Few recent films have given me as much pleasure as Kick-Ass (2010, dir. Matthew Vaughn). This independent film is one of the best comic-book-based films I’ve ever seen. It’s also a coming-of- age tale—an anonymous young high school boy, a comic book geek, ignored and made fun of by his classmates, ignored especially by the girl he’s fascinated with, wonders why in the real world there are no super heroes when there is so much need for them, when so many people enjoy reading about them. He decides to become one. There’s a super-hero “origin” story embedded here that makes gentle fun of the stories of how Superman and Spiderman and Batman came to be. The heroes in this film have no super powers. They live in the real world.
Rather than ruin the story for you, I will simply say that Kick-Ass is full of violent action of a type that makes you flinch. It has the foulest mouth I’ve ever heard in a thirteen-year-old girl, not to mention her skills with gymnastics, knives, guns, and all forms of mayhem. It has Nicolas Cage as her geek-father, Damon Macready, a former police officer set up for selling drugs and sent to jail by the town crime boss. Macready’s out for revenge and vindication. Cage is, for a change, quite good in the role. Kick-Ass also has one of the meanest, nastiest, dislikeable bad guys imaginable.

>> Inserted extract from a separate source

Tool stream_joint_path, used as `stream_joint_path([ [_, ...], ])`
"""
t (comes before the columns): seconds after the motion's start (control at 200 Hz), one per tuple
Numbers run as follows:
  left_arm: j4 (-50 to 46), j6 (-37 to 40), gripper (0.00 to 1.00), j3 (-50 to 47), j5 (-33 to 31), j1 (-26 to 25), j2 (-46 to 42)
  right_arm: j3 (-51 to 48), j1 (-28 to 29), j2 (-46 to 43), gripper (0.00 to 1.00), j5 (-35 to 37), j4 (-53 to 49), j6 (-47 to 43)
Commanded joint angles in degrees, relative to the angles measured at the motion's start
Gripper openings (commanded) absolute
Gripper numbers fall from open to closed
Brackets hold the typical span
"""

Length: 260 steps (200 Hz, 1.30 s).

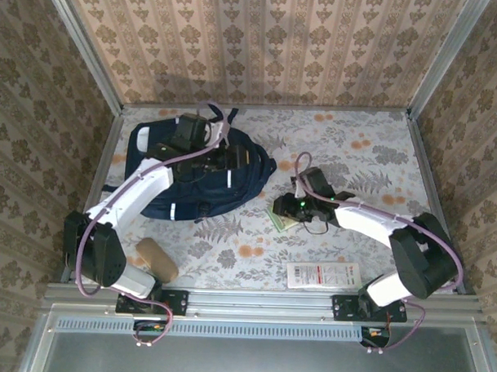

Notwithstanding the presence of Chloe Grace Moretz as a child super hero (“Hit Girl”--Moretz was 11 when filming began), no sensitivities are honored here: the violence and the shedding of blood and limbs are intense, graphic, and frequent—much of it accomplished by Hit Girl. I’ve read objections to the film’s use of foul language and violence in the guise of a 13 year old. There may be a point there, but the movie is what it is.
Kick-Ass is funny and gruesome. It employs a terrific soundtrack.
There’s not much substance here—why should there be?—Kick- Ass is mainly action and character. It shows us how Dave Lizewski struggles out of his timidity to become an adult. The central theme is not that “with great power comes great responsibility,” a line (I think) from the Spiderman films. Rather, it is that even without power one must take responsibility and act. The city where Dave and other characters live is overwhelmed with crime and major crime lords. We see scenes where citizens watch crimes being committed, people under assault, without doing anything to interfere. Dave assumes that responsibility. (A subtext here might be a call for average citizens to take action and exert moral authority when others are in peril).
If you measure this film by the laws of logic or physics or statistical improbability (with so many bullets flying, how do the good characters avoid them, how can they leap between buildings, and so on?), if you look for depth, the film won’t work. If you like intense action, spectacle, violations of traditional boundaries, and mockery of the very form to which the film pays tribute, then Kick-Ass will work for you. A sequel, unsurprisingly, is on the way.
As in many other films like this one—the Batman and Spiderman films, Watchmen, From Hell, and Sin City are examples—the urban world is dark and crime-ridden, on the verge of collapse if not already there. It’s a place of total moral anarchy. The protagonists of Kick-Ass are particularly young, facing on their own a world that adults have made for them. I find in this a grim assessment of our own situation.